C’est probablement l’un des retours les plus attendus du monde rôlistique francophone. L’Appel de Cthulhu fut en effet encore plus populaire en France que dans sa langue natale. Mais la disparition de Jeux Descartes (racheté par Asmodée) semblait avoir définitivement enterrée la licence, alors que le jeu continuait une vie plutôt prospère aux USA. C’est donc la bave aux lèvres que nous accueillons cette 6e édition française, reprise par un nouvel éditeur pour l’occasion, Sans Détour !
Pour les nouveaux venus, un petit résumé s’impose. L’Appel de Cthulhu est un jdr vous permettant d’incarner des investigateurs dans l’univers horrifique des écrits de Lovecraft(1). Nous sommes dans les années 20. Des créatures ancestrales attendent dans l’ombre leur retour, aidées par des sectes d’adorateurs maléfiques. Les personnages joueurs auront pour tâche de les arrêter, au risque de se retrouver confrontés à une réalité tellement inouïe qu’elle les rendrait irrémédiablement fous.
Ce livre de base est conçu avant tout comme un ouvrage de référence définitif sur le plan des règles, tout en s’accompagnant d’un aperçu du mythe de Chutlhu et d’une mini-campagne de trois scénarios. Les habitués des précédentes éditions en seront surpris : Sans Détour est allé bien au-delà de la simple traduction, alors que la 6e édition américaine est un simple relookage de la 5e édition révisée (parue en VF chez Jeux Descartes).
Premier changement notable, la maquette. Autant la maquette V.O. est une réussite, autant cette V.F. arrive à la surclasser de la tête et des épaules ! L’ambiance qui s’en dégage est exceptionnelle, tout en conservant une excellente lisibilité. Sur le fond, Sans Détour a aussi pris le parti de réduire la voilure de la partie univers. Il n’y a plus d’article sur les années 20, qui devient d’ailleurs la seule période abordée par le livre de base. Le mythe de Cthulhu, abordé de manière presque exhaustive dans la V.O., est aussi réduit à l’essentiel. Ce choix est finalement très pertinent, le panel de créatures et dieux proposé étant plus que suffisant pour la plupart des joueurs. Seul défaut notable, les coupes réalisées ne sont pas toujours parfaitement cohérentes ; certains sorts d’invocation sont par exemple liés à des créatures qui ont été supprimées du bestiaire.
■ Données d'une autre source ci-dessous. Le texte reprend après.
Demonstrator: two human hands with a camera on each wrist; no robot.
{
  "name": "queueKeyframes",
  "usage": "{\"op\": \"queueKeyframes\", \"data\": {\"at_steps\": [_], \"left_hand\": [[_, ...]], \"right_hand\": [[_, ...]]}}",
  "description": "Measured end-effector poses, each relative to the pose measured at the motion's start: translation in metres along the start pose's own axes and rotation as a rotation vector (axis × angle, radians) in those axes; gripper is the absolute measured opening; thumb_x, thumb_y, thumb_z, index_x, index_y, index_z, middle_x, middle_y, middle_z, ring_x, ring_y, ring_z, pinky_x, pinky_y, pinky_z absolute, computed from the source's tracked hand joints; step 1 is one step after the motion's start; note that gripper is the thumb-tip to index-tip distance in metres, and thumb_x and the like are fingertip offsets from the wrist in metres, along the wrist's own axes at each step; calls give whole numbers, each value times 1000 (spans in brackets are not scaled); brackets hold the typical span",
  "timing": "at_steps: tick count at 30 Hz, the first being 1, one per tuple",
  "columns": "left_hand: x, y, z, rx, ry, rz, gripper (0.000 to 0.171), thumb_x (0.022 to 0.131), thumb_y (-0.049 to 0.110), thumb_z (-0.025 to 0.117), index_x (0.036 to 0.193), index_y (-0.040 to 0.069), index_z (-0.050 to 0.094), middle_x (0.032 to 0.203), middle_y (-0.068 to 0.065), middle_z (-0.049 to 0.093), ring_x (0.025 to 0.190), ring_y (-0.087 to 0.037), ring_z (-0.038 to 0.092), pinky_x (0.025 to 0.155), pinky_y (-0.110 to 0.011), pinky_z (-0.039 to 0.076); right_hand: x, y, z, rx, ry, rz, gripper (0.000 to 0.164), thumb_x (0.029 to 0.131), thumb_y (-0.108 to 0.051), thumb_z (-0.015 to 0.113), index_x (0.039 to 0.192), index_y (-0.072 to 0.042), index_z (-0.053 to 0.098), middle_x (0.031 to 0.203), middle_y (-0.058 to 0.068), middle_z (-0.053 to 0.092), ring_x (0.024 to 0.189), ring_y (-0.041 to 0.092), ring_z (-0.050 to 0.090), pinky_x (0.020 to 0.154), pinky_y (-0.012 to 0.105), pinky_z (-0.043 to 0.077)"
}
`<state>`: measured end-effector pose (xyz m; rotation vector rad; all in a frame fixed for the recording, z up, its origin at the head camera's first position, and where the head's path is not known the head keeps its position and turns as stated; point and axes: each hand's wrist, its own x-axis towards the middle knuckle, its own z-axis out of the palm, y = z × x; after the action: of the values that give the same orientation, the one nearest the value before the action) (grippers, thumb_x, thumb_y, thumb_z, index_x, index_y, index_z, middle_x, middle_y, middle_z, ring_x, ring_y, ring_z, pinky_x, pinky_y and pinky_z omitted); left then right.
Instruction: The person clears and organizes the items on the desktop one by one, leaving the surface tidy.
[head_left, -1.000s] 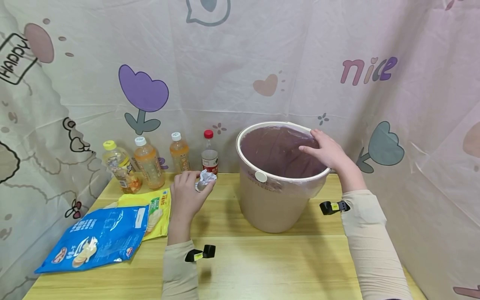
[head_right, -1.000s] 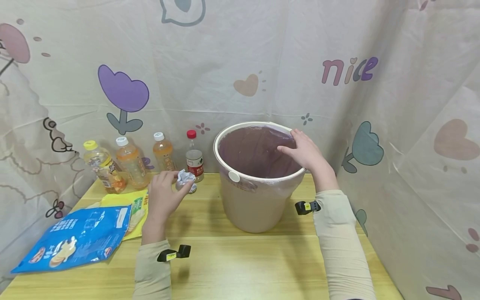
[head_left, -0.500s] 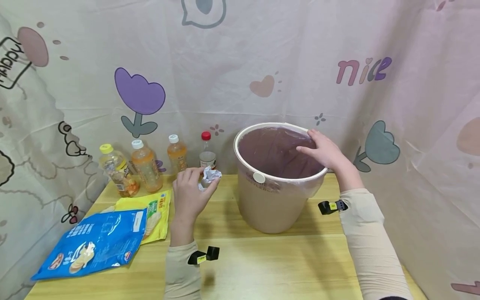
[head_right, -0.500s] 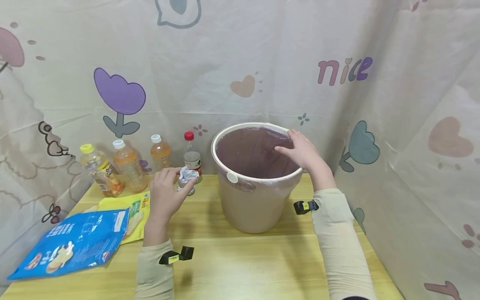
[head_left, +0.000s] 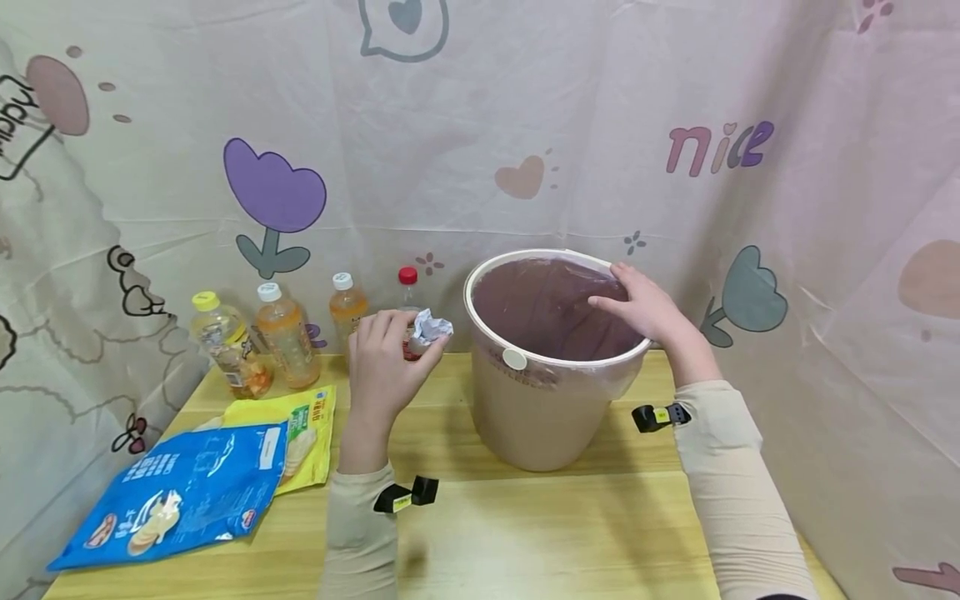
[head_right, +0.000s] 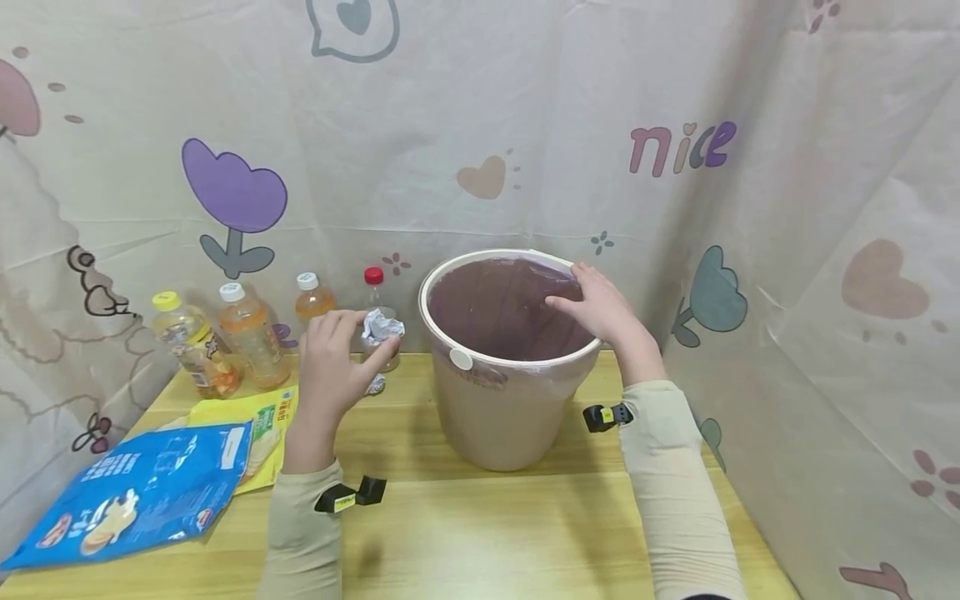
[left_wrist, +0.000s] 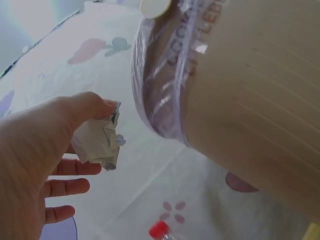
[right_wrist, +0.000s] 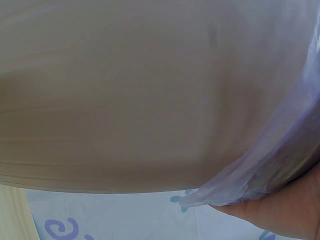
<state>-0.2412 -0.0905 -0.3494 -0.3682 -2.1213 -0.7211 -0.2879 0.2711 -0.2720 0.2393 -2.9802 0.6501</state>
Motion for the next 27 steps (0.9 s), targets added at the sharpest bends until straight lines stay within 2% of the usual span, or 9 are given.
{"op": "queueKeyframes", "data": {"at_steps": [16,27], "left_hand": [[44,23,2,-15,15,167,44,83,41,74,111,7,67,108,-11,66,105,-32,55,86,-49,42],[65,37,17,-40,-47,179,44,84,40,72,113,7,67,107,-10,67,105,-31,55,88,-49,42]], "right_hand": [[0,-3,-2,20,1,9,82,95,-49,52,154,-1,20,161,24,13,149,43,11,119,62,12],[1,-3,-1,3,-6,10,82,95,-50,51,154,-2,19,162,22,12,150,41,10,120,60,11]]}}
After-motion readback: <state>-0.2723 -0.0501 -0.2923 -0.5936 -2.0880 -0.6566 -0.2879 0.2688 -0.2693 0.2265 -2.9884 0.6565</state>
Ces éléments sont mis en pratique dans une mini-campagne de trois scénarios entièrement inédite se déroulant en Grande-Bretagne. Très bien écrite, elle brosse un panel tout à fait représentatif de ce que peu offrir le jeu dans une ambiance très prenante. Le premier scénario en particulier est une huit-clôt qui possède tous les ingrédients nécessaires à une partie mémorable.
Ces coupes dans la partie univers se font au profit des règles, qui occupe la majeure partie de l’ouvrage. Le système reste toujours basé sur des caractéristiques et des compétences exprimées sur cent (par exemple, conduire – 65%) qui déterminent le pourcentage de chance de réussir une action de ce type. Les points de vie déterminent l’état physique des personnages, tandis que les points de santé mentale mesurent son état psychologique. Ces concepts de base sont complétés par un grand nombre de règles optionnelles ou alternatives venant les moderniser : nouvelles règles de création de personnage, règles de poursuite, gestion des degrés de réussite, système de « sang froid » venant compléter la santé mentale…
Pris séparément, tous les ajouts sont justifiés et parfaitement dans le propos. Hélas, Sans Détour a souhaité conserver intact la base du jeu, dont le manque d’homogénéité ne favorise pas vraiment l’ajout de briques supplémentaires. Il en résulte une section règle pas toujours très bien organisée, manquant de cohérence, et qui n’offre pas une vue « minimale » sur les règles, une vision rapide des points essentiels qui permettraient de jouer rapidement.
Que faut-il en conclure ? Le concept sur laquelle cette édition repose, une boite à outil aussi complète que possible, est certes entaché par une organisation perfectible. Mais d’une part, ce défaut ne résistera pas à une lecture attentive de l’ouvrage, et d’autre part le résumé fourni avec l’écran (voir notre critique) le corrige en parti. Tout dépend donc de ce que vous cherchez. Si vous aimez en rester à des règles simples et basiques, les précédentes éditions ou la V.O. sont plus faciles à prendre en main et plus complètes côté contexte. Mais si vous avez l’habitude de bricoler les règles, cette nouvelle édition est du pain béni. Dans les deux cas, elle constitue une base solide sur laquelle l’un des jdr les plus vieux et les plus joués pourra enfin renaitre. Rien que pour cela, merci Sans Détour !
(1) Se reporter aussi à l’article Les Psychoses de Lovecraft dans le dossier Psychoses paru dans Khimaira numéro 13.